**Raw data**

□ □ □ □ □

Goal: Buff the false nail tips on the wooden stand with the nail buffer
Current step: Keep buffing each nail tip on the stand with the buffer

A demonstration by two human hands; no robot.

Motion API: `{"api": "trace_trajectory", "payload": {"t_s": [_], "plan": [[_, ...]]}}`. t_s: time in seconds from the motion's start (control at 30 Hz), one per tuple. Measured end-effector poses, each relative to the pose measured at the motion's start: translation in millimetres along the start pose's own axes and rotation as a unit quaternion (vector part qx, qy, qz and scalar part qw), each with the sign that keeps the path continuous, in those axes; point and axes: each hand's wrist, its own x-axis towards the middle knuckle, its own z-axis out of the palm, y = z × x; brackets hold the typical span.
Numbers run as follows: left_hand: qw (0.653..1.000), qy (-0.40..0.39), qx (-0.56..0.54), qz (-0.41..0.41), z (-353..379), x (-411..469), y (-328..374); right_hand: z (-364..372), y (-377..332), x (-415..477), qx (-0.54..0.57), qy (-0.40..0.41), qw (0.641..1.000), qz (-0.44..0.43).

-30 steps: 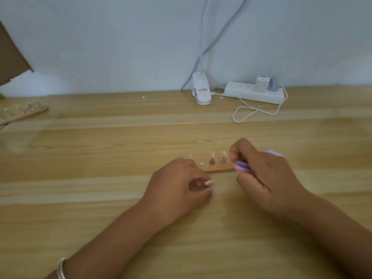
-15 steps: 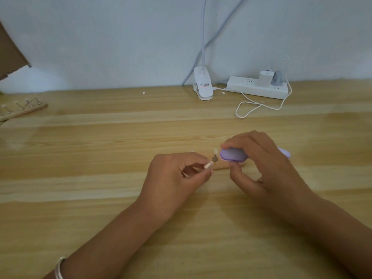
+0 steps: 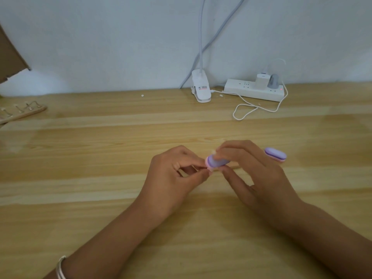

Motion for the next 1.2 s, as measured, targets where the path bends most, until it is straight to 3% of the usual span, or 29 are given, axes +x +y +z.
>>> {"api": "trace_trajectory", "payload": {"t_s": [0.1,0.27,0.4,0.47,0.63,0.77,0.97,1.07,1.13,1.2], "plan": [[1.000,0.003,0.012,0.019,-1.2,-0.4,2.6,3.1,-2.8,-1.8,0.002,-0.012,0.999,-0.035],[1.000,0.012,-0.016,-0.008,0.4,0.7,0.3,-3.3,8.2,3.9,-0.042,0.017,0.998,0.033],[1.000,-0.017,-0.024,0.008,-0.3,0.5,0.1,3.4,1.8,-3.4,0.036,0.008,0.999,-0.039],[0.999,-0.026,-0.045,0.003,-1.0,0.3,0.6,4.9,2.7,-3.1,0.014,0.004,0.998,-0.053],[0.994,-0.031,-0.103,-0.032,-1.0,1.5,-0.2,-2.7,15.7,2.0,-0.035,0.051,0.998,0.028],[0.994,-0.054,-0.096,-0.024,-2.1,0.9,0.9,3.9,3.9,-3.0,0.004,0.031,0.998,-0.057],[0.989,-0.064,-0.121,-0.061,-1.3,0.9,1.5,-2.9,19.4,1.4,-0.054,0.066,0.996,-0.006],[0.985,-0.085,-0.135,-0.058,-1.0,1.7,2.7,1.8,8.9,-2.1,-0.022,0.061,0.996,-0.053],[0.984,-0.095,-0.143,-0.052,-1.6,1.8,3.6,3.8,6.1,-3.1,-0.057,0.048,0.994,-0.078],[0.982,-0.091,-0.156,-0.059,-2.8,2.0,3.5,1.6,16.1,-1.8,-0.077,0.057,0.994,-0.059]]}}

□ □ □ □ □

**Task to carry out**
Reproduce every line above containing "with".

**Written answer**
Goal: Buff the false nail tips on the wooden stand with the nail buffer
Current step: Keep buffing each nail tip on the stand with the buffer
Motion API: `{"api": "trace_trajectory", "payload": {"t_s": [_], "plan": [[_, ...]]}}`. t_s: time in seconds from the motion's start (control at 30 Hz), one per tuple. Measured end-effector poses, each relative to the pose measured at the motion's start: translation in millimetres along the start pose's own axes and rotation as a unit quaternion (vector part qx, qy, qz and scalar part qw), each with the sign that keeps the path continuous, in those axes; point and axes: each hand's wrist, its own x-axis towards the middle knuckle, its own z-axis out of the palm, y = z × x; brackets hold the typical span.

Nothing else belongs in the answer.